* ACTIVITY
Repeat the whole of the data, keeping every detail the same.

* COLLECTED DATA
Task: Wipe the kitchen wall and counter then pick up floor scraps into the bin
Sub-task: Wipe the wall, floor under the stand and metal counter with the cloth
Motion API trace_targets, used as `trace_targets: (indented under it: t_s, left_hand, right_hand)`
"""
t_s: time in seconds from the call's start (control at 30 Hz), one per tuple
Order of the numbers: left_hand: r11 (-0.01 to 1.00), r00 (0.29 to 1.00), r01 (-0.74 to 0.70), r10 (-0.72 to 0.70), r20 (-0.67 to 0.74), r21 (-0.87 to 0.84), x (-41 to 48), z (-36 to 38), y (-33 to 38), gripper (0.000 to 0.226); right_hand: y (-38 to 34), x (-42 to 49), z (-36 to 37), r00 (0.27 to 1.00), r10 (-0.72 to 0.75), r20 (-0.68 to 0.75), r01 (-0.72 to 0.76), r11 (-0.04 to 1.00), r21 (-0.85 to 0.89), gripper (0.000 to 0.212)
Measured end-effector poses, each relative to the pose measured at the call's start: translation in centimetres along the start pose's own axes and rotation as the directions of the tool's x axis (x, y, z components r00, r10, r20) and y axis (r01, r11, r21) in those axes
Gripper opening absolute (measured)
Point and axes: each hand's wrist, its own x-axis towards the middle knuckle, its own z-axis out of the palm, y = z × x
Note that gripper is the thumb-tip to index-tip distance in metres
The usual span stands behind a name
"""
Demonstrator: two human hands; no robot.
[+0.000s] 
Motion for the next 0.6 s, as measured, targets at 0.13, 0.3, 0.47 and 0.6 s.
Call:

* EXPECTED ANSWER
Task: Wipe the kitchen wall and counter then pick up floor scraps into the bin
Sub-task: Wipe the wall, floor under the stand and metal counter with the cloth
Motion API trace_targets, used as `trace_targets: (indented under it: t_s, left_hand, right_hand)`
"""
t_s: time in seconds from the call's start (control at 30 Hz), one per tuple
Order of the numbers: left_hand: r11 (-0.01 to 1.00), r00 (0.29 to 1.00), r01 (-0.74 to 0.70), r10 (-0.72 to 0.70), r20 (-0.67 to 0.74), r21 (-0.87 to 0.84), x (-41 to 48), z (-36 to 38), y (-33 to 38), gripper (0.000 to 0.226); right_hand: y (-38 to 34), x (-42 to 49), z (-36 to 37), r00 (0.27 to 1.00), r10 (-0.72 to 0.75), r20 (-0.68 to 0.75), r01 (-0.72 to 0.76), r11 (-0.04 to 1.00), r21 (-0.85 to 0.89), gripper (0.000 to 0.212)
Measured end-effector poses, each relative to the pose measured at the call's start: translation in centimetres along the start pose's own axes and rotation as the directions of the tool's x axis (x, y, z components r00, r10, r20) and y axis (r01, r11, r21) in those axes
Gripper opening absolute (measured)
Point and axes: each hand's wrist, its own x-axis towards the middle knuckle, its own z-axis out of the palm, y = z × x
Note that gripper is the thumb-tip to index-tip distance in metres
The usual span stands behind a name
"""
Demonstrator: two human hands; no robot.
[+0.000s] 
Motion for the next 0.6 s, as measured, targets at 0.13, 0.3, 0.47 and 0.6 s.
Call:

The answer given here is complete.